Célia Belchior, 28 anos, marido emigrado no Luxemburgo, não conduz. E quando lhe puseram a hipótese de transferir as duas filhas de nove e seis anos para Santa Marinha do Zêzere, respondeu que não. “É uma estrada ruim, perigosa”.

No Inverno, acontece a estas estradas que ziguezagueiam a serra do Marão, que ligam as pouco mais de 20 mil pessoas de Baião, ficarem interditadas por causa da neve e do gelo. No início do século passado nasceu aqui ao lado, em Gestaçô, Soeiro Pereira Gomes. Mas, como o escritor, muitos foram abandonando estas paragens. No último período censitário, entre 2001 e 2011, Baião perdeu 1500 habitantes.

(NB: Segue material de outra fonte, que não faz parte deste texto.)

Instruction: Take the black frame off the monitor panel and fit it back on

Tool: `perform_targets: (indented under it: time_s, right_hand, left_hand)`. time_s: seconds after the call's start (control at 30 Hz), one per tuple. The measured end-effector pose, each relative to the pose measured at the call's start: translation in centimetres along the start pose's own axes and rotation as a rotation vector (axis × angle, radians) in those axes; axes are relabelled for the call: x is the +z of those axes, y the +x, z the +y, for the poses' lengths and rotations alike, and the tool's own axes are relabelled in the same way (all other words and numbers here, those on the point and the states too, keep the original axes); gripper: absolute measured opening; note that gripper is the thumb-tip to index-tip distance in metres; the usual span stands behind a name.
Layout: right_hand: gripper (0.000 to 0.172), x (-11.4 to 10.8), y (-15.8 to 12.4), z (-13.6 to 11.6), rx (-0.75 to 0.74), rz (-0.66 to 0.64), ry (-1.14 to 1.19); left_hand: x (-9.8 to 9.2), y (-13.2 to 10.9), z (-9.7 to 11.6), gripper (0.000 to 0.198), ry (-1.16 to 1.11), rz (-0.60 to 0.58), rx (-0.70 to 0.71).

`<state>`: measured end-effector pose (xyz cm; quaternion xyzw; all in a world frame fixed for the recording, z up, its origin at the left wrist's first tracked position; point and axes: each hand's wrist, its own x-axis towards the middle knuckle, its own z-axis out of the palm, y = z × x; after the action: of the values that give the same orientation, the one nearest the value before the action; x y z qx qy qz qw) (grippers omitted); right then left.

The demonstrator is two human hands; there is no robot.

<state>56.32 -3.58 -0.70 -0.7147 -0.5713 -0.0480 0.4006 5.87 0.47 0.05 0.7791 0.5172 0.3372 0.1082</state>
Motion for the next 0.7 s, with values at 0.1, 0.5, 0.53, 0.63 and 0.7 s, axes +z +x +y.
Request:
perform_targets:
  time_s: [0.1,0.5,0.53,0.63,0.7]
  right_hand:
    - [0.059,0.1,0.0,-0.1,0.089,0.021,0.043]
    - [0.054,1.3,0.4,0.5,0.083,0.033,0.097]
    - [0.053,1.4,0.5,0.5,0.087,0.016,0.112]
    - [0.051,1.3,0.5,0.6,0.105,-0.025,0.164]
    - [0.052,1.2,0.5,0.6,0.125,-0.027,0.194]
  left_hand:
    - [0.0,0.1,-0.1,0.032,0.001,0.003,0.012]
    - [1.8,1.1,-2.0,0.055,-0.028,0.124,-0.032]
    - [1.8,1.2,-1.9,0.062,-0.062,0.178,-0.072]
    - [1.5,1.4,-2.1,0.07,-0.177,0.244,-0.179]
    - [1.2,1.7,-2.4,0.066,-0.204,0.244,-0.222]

Aqui o trabalho faz-se ao cabo. É sujo. O campo não dá nada”, sentencia Maria Rosa Mendes, que, entretanto, se junta à conversa. Tem 50 anos, galochas verdes, bata castanha. “No meu tempo, havia três professoras de manhã e outras três à tarde. Agora já se ouve dizer que vão fechar o centro de saúde. E empregos para os que cá ficam?”, indigna-se.

É Maria que aponta uma outra mulher, que, a algumas dezenas de metros, sulfata videiras.

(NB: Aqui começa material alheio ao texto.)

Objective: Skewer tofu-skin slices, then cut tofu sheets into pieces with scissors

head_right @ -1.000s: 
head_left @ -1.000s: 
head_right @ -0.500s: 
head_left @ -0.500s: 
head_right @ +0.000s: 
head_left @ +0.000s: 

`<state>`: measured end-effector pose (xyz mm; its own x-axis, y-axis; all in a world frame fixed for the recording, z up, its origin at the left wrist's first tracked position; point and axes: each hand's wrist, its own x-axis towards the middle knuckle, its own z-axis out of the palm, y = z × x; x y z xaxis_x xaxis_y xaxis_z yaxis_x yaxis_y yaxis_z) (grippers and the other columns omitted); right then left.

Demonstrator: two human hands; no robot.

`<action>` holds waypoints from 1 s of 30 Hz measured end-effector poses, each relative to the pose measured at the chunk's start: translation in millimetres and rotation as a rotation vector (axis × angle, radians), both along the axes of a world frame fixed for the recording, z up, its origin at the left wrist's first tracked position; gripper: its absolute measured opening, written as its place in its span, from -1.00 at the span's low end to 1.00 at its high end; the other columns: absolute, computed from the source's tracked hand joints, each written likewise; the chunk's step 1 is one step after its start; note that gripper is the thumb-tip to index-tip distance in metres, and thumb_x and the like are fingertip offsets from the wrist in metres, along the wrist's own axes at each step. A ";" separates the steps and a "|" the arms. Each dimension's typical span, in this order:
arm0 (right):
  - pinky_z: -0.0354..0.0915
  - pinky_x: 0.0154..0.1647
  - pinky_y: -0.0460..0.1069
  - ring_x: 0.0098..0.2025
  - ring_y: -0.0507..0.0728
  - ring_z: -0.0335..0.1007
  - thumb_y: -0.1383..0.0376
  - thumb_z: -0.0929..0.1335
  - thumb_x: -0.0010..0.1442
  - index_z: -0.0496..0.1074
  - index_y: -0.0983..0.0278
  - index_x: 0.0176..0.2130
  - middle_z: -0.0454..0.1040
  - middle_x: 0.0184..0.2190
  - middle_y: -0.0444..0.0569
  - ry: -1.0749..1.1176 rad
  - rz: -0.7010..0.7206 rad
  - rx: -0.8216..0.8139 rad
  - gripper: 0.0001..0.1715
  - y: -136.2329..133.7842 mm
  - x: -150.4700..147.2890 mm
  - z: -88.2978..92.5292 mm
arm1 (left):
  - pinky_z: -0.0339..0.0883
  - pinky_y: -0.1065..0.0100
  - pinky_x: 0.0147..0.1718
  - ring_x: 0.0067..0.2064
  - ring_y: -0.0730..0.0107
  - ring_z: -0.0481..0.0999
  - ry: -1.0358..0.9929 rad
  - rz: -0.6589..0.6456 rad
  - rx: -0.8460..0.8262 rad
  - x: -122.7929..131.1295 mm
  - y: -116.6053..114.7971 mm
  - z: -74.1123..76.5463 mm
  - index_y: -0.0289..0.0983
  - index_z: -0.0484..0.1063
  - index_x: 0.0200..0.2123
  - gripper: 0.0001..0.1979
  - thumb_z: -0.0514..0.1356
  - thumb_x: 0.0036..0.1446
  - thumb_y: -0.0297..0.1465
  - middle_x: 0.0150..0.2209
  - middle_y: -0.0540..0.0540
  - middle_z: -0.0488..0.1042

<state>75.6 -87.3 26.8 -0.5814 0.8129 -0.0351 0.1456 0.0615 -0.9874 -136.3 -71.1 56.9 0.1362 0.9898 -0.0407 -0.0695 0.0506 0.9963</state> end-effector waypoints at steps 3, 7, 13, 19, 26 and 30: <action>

Armandina Silva, 36 anos, foi auxiliar na escola, a troco de receber o rendimento social de inserção. “Limpava a escola, dava comida às crianças”. Foi dispensada. “Depois disso fiz uma formação para auxiliar idosos”. Longe de imaginar que dali a poucos meses a escola estaria a acolher velhos. “Há um pré-acordo com a câmara para transformamos o edifício da escola num centro de dia”, diz Leonido Ribeiro, presidente da União de Freguesias de Teixeira e Teixeiró.

Diz uma mulher de 50 anos: “No meu tempo, havia três professoras de manhã e outras três à tarde”. E a jornalista descreve a situação actual assim: “Não chegavam a uma vintena as crianças que todos os dias subiam este caminho até à escola”.

Em quarenta anos passou-se de seis para uma única turma. Menos de 20 crianças dentro de uma sala de aula onde eram ensinadas, em simultâneo, as matérias do 1º, 2º 3º e 4º anos de escolaridade. Crianças que acabavam por passar 75% do tempo a ouvir falar de assuntos que eram excessivamente complexos para as que estavam a começar a aprender ou demasiado elementares para quem já tinha idade de partir para o 2º ciclo.

A perigosidade das estradas cobertas de gelo no Inverno, a ausência de transportes a ligar as freguesias com o centro do concelho, a queda demográfica, a ausência de emprego, até a solidão de uma pessoa que passa a maior parte do tempo fora da aldeia são problemas abordados. Espantosamente, nem as mães, nem sequer a jornalista repararam na pobreza de conhecimentos e de desenvolvimento intelectual a que estas crianças estavam condenadas.

O recente relatório TALIS 2013 revelou que no 3º ciclo temos apenas 22,6 alunos, em média, por turma. Não será diferente a situação nos outros ciclos. Dar ênfase à afirmação da dona do café local de que as turmas têm 30 alunos é ignorância ou obediência servil a agendas ideológicas. Lamentável numa jornalista, qualquer que seja o caso.